TASK DIRECTIONS |
Within the listing below, please copy exactly the lines between the line holding "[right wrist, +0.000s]" and the line holding "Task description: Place", inclusive.

PROVIDED MATERIAL |
#####

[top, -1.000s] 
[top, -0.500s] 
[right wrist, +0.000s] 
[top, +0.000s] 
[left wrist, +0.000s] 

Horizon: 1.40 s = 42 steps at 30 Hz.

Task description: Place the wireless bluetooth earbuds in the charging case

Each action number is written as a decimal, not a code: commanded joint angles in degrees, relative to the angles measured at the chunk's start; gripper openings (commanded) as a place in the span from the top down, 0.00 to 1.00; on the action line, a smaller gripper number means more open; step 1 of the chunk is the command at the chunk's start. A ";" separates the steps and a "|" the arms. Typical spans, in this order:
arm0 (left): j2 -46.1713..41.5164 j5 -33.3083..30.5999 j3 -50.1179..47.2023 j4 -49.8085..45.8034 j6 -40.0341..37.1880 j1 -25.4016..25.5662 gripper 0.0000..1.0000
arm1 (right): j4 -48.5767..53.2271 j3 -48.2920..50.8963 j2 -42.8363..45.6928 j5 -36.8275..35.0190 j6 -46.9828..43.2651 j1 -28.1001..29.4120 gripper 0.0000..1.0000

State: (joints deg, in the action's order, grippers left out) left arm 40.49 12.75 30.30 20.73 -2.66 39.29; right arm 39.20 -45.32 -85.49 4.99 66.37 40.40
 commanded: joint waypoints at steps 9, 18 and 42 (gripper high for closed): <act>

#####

TASK SOLUTION |
[right wrist, +0.000s] 
[top, +0.000s] 
[left wrist, +0.000s] 

Horizon: 1.40 s = 42 steps at 30 Hz.

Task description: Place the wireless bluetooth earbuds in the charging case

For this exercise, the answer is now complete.